Doms Data Model

In the following these shorthands will refer to the following namespaces

A definition: A datamodel describes the content of a collection. A content model describes the content of a data object. So, a data model is a set of content models, that together describe the collection.

ImageLink(http://merkur/viewvc/trunk/docs/datamodel/fig/DOMSBaseCollection.png?root=doms&view=co,alt=DOMS base collection,width=256)

The DOMS datamodel describes how the Type system underlying DOMS is realised in Fedora 3. The figure above will serve as a guide through the following sections.

DOMS Content Models in general

Fedora provides a repository for digital objects. All objects in the repository can, in principle, be unique, but Fedora provides a way of specifying that an object has a given type. Unfortunately, the type-definitions in Fedora, called Content Models, are rather simplistic by default. We use them as the basis of our type system, with certain enhancements.

For our purposes, there are two kinds of digital objects in Fedora

The Content Model object, as used in DOMS, describes the compulsary and legal content of an object of this type. It contains the information nessesary to verify if the given object is indeed of this type. For more detail on this, see FedoraOntology and FedoraTypeChecking

A data object can specify the Content Model describing its contents, via a fedora-model:hasModel relation, and in DOMS we require it to be present. A data object will be said to "subcribe" to a Content Model. Content Model inheritance, as specified in FedoraOntology, will be used.
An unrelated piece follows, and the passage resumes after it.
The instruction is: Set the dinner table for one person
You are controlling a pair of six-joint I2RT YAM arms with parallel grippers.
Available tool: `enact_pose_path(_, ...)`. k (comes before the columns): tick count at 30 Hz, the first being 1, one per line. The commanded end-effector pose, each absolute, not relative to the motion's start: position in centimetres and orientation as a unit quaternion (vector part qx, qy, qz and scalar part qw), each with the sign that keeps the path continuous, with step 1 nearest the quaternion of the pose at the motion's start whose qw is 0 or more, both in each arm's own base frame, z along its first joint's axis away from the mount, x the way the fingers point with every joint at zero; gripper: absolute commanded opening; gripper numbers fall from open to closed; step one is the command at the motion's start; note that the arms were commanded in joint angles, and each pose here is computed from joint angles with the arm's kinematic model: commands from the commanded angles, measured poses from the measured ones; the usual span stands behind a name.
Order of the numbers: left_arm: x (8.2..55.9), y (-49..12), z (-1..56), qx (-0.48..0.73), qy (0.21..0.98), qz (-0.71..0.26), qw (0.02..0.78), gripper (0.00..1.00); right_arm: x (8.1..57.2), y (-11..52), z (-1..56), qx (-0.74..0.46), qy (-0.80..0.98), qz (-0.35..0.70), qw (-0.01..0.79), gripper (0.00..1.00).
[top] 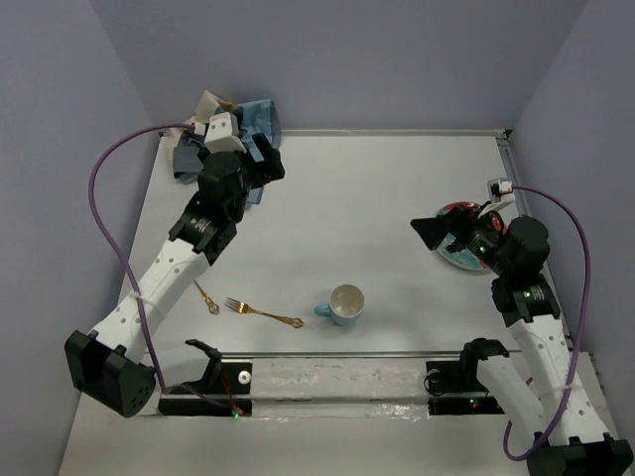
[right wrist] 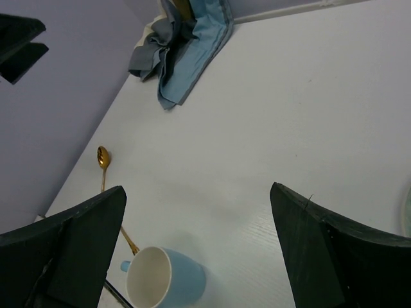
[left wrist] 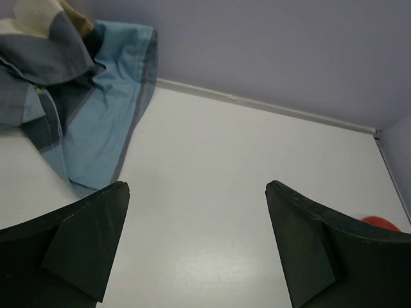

The special Content Model object "doms:ContentModel_DOMS" is the root object. All Content Models must have an "doms-relations:extendsModel" relation to this object, possibly through a number of other Content Models. The complete description of a data object is defined as the set of the descriptions in the Content Model specified with "fedora-model:hasModel" and all Content Models that can be reached from this, by following "doms-relations:extendsModel" relations.

A Content Model can "extend" more than one other Content Model. There is no overriding of Content Models, a subscribing object must be valid in regards to all the Content Models in the inheritance tree.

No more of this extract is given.